Piedmont Baptist Church in Yancey Mills has risen from the flames that ruined its interior on November 19, 2010, and the congregation showed off its new sanctuary with a grand reopening March 18.
Ron Washington, chair of the church’s trustees, said the church expected 300 visitors for the day.
“Everything was gutted out,” he said. “Everything is new.” Three handcrafted pieces with special meaning to the congregation, such as an altar table built by a church member, were restored. “They were treasures we had to have,” he said.
“The church has steadily grown and we hope everyone will come and take a look at what we have,” said Washington.
The traditionally black church formed in 1870, soon after the Civil War, near the present location of Maupin’s Fruit Stand on Rt. 250. In 1900 it moved to a building near its present site and in 1955 the present church went up as a cinderblock structure. It was veneered with brick in the 1970s.

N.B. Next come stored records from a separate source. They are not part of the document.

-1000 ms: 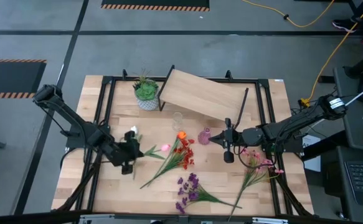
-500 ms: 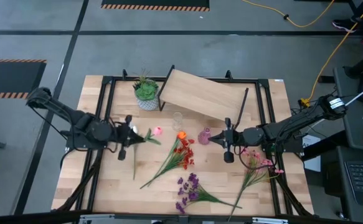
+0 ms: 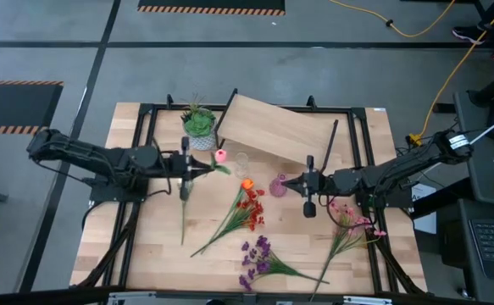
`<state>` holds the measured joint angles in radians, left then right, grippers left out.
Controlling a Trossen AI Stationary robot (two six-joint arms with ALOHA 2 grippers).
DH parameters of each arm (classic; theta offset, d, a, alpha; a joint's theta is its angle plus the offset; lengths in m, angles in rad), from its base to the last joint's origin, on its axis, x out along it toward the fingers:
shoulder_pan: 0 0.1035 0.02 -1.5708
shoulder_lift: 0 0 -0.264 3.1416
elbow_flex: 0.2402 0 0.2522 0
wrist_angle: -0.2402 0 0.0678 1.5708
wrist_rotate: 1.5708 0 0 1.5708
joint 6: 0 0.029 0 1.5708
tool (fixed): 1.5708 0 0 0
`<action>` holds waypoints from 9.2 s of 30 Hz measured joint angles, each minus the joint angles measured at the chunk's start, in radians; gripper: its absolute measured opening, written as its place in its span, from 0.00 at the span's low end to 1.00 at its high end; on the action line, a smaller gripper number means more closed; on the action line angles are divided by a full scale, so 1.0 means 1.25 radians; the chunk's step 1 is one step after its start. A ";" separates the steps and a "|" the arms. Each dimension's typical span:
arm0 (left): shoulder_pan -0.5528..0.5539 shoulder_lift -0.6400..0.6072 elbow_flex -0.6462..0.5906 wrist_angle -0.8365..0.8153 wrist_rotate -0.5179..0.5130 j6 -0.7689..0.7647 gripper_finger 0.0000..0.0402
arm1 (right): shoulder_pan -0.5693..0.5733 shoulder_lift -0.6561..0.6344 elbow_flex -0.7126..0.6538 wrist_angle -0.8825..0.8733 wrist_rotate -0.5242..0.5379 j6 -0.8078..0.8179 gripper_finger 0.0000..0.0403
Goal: Pick and place flowers into a vace then onto a shelf
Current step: Put the pink tulip into the transparent vase, then put the pink flowers into the transparent vase
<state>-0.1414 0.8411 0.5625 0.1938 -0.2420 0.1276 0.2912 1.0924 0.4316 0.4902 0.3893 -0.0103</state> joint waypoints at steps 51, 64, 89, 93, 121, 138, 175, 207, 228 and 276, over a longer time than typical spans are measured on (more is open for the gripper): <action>0.220 0.422 0.000 0.627 0.122 -0.030 0.01 | -0.022 0.000 0.000 -0.041 0.000 -0.015 0.02; 0.220 0.520 0.000 0.666 0.103 -0.050 0.01 | -0.022 0.000 0.000 -0.043 0.000 -0.014 0.02; 0.219 0.604 -0.109 0.923 0.085 -0.082 0.01 | -0.022 0.000 0.000 -0.054 0.000 -0.013 0.02; 0.219 0.604 -0.110 0.908 0.090 -0.079 0.01 | -0.022 0.000 0.000 -0.054 0.000 -0.010 0.02; 0.219 0.604 -0.110 0.822 0.106 -0.055 0.20 | -0.022 0.000 0.000 -0.051 0.000 0.005 0.02; 0.219 0.588 -0.110 0.798 0.072 -0.050 0.42 | -0.022 0.000 0.000 -0.052 0.000 0.005 0.02; -0.023 0.066 -0.110 -0.038 0.001 -0.001 0.01 | 0.198 0.299 0.447 -0.577 0.073 0.444 0.00; -0.085 0.067 -0.110 -0.100 0.000 -0.041 0.01 | 0.408 0.490 0.733 -1.336 -0.097 1.626 0.02; -0.085 0.067 -0.110 -0.102 0.000 -0.028 0.01 | 0.501 0.497 0.732 -1.272 -0.124 1.848 0.31; -0.085 0.068 -0.110 -0.118 0.000 -0.071 0.01 | 0.507 0.682 0.629 -1.187 -0.332 1.919 0.42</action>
<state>-0.2481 0.9257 0.4252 0.0463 -0.2417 0.0387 0.9244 1.9455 1.2178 -0.9930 -0.0257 2.3886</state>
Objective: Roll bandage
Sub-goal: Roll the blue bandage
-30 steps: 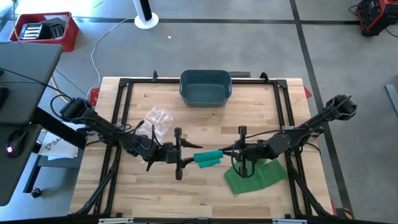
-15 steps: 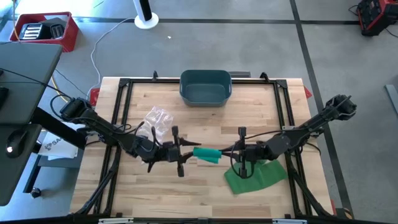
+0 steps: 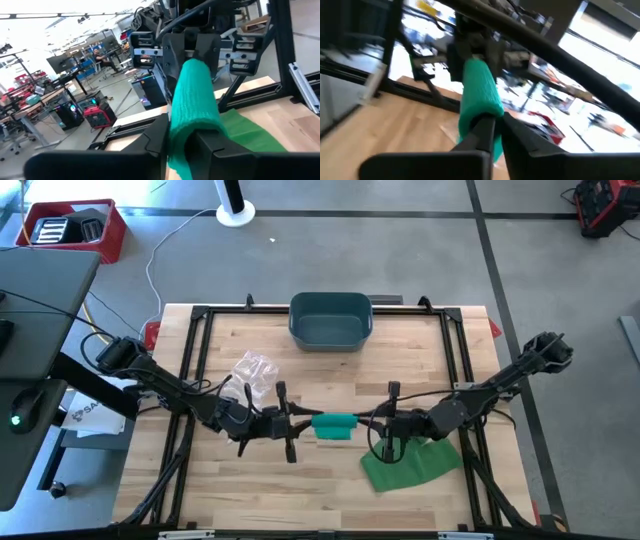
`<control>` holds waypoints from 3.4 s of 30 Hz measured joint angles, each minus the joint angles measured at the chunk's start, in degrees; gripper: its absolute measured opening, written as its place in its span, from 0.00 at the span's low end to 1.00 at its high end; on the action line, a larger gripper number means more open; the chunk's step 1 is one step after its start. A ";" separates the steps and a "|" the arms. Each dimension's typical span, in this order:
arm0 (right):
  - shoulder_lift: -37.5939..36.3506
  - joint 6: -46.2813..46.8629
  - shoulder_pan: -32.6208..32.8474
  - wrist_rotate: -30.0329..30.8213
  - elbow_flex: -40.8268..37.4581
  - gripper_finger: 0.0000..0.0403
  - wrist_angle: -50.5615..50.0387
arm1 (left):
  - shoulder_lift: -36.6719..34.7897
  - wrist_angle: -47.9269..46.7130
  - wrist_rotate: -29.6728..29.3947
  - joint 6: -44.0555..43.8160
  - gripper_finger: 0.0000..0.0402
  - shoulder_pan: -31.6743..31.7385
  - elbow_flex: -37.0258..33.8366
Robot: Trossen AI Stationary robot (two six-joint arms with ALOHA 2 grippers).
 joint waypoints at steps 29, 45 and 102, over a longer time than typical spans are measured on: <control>3.79 33.18 3.23 -8.89 0.60 0.44 -23.93 | -2.96 -11.67 6.28 -19.39 0.02 -1.45 -0.10; 10.65 32.07 -5.10 -21.77 0.73 0.44 -19.90 | -1.50 -3.22 -4.46 -20.56 0.02 14.89 -17.32; 31.91 10.33 -15.98 -38.97 31.17 0.00 -61.38 | -1.52 -11.53 -15.94 -19.56 0.02 28.61 -27.69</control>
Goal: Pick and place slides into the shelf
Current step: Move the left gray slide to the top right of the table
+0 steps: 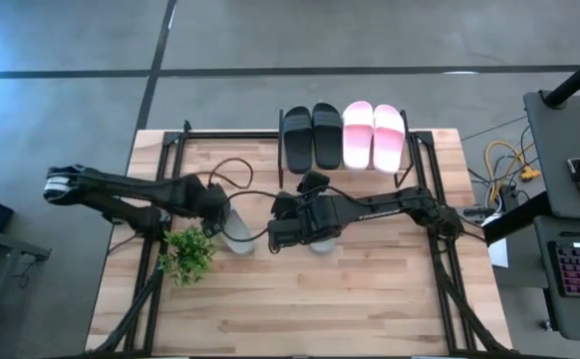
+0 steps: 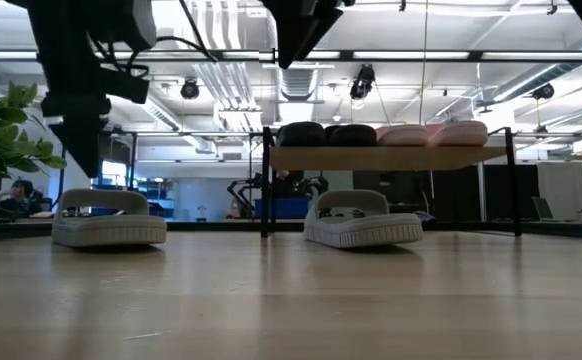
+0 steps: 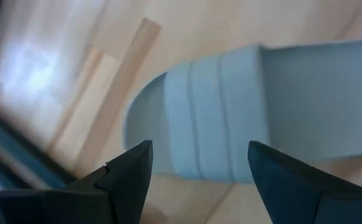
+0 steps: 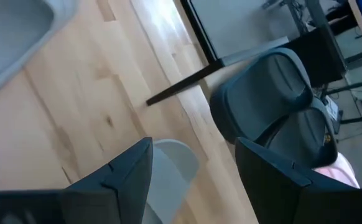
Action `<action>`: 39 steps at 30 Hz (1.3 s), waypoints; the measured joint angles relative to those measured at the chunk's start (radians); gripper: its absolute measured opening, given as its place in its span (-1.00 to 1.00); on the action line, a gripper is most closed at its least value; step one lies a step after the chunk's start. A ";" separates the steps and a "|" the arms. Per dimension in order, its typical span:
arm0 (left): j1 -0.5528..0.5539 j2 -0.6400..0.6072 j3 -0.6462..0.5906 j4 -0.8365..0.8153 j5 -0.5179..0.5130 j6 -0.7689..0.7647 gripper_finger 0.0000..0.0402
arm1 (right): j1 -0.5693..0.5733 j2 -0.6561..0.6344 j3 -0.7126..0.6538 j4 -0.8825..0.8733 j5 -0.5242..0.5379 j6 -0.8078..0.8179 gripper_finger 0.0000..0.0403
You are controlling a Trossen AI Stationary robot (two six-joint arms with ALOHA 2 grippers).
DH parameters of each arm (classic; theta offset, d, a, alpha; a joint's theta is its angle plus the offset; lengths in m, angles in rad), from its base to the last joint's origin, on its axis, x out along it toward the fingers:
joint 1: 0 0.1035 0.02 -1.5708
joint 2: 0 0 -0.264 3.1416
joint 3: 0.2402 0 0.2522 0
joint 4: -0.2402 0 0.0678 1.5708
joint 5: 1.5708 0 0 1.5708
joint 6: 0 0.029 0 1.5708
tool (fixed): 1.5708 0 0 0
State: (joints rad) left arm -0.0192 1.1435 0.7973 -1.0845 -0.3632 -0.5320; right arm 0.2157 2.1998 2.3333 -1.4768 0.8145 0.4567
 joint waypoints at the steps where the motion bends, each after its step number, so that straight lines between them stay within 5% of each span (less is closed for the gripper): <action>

“They said this fire would have taken an average church out,” Washington said. “The church didn’t buckle up. It withstood the fire.” It was the second time the church has survived a fire.
“It’s beautiful,” said visitors admiringly as they passed the new padded pews, ten rows of them, on carpeted aisles that quiet traffic over the new oak floors. The sanctuary now seats 200. Sunday attendance ranges from 75 to 150 people, Washington said. The graveyard behind the church holds several hundred graves, he said.
Joyce Colemon, a leader at Mt. Salem Gospel Church near Mechums River, came to celebrate too. Piedmont had been her home church growing up.
Charlottesville pianist Art Wheeler came to play gospel songs for the occasion and a crowd of singers formed around the piano. They meant to sing and he meant to play for them.
The fire burned a cross and melted an air conditioning unit. It also cracked the stained glass window that graces the street side of the church. That was also restored. What was formerly a pastor’s study off the choir area was reconfigured to house air-conditioning equipment and a men’s bathroom. The renovation also saw a new sound system installed.
The church is pastored by Rev. Philip Butler, from Richmond, who has served five years. He said he turned over the task of the renovation to the trustees, some of whom have generations-long ties to the church. They knew their business best, as Rev. Butler saw things.
The church was gutted in the month following the fire and the congregation returned to using it on January 3 of this year. Meanwhile it worshipped with other churches, especially Crozet Baptist Church, Hillsboro Baptist Church and Victory Hill Church of God. Offers of help came from those churches immediately after the fire, Washington said. The congregation also visited other historically black churches in Brown’s Cove, North Garden and Nelson County.
“It’s been a sort of blessing in terms of the fellowship we gotten that we’ve always wanted,” said Washington. That has been especially important for members of the youth choir, who got to know youth in other churches, he said.
The congregation is growing with newcomers to Crozet, Washington said, and other folks who are “just drawn to Piedmont.”
The church’s next project is to build a community center on the site of a crumbling old frame school house across from the church. The idea is to make it a sort of museum, too, about the teachers and students who were there. The church bought the land and built the school there in days when they couldn’t expect help, educational or otherwise, from the county government. The first chapter of the NAACP in Albemarle County formed at Piedmont and one of its youth, Virgil Wood, later reverend, went on to work in the civil rights movement alongside Rev. Martin Luther King Jr.
A special Rededication Appreciation Service has been set for April 28 at 3 p.m. “We want to show the firefighters and the construction workers our appreciation for what they did,” explained Washington.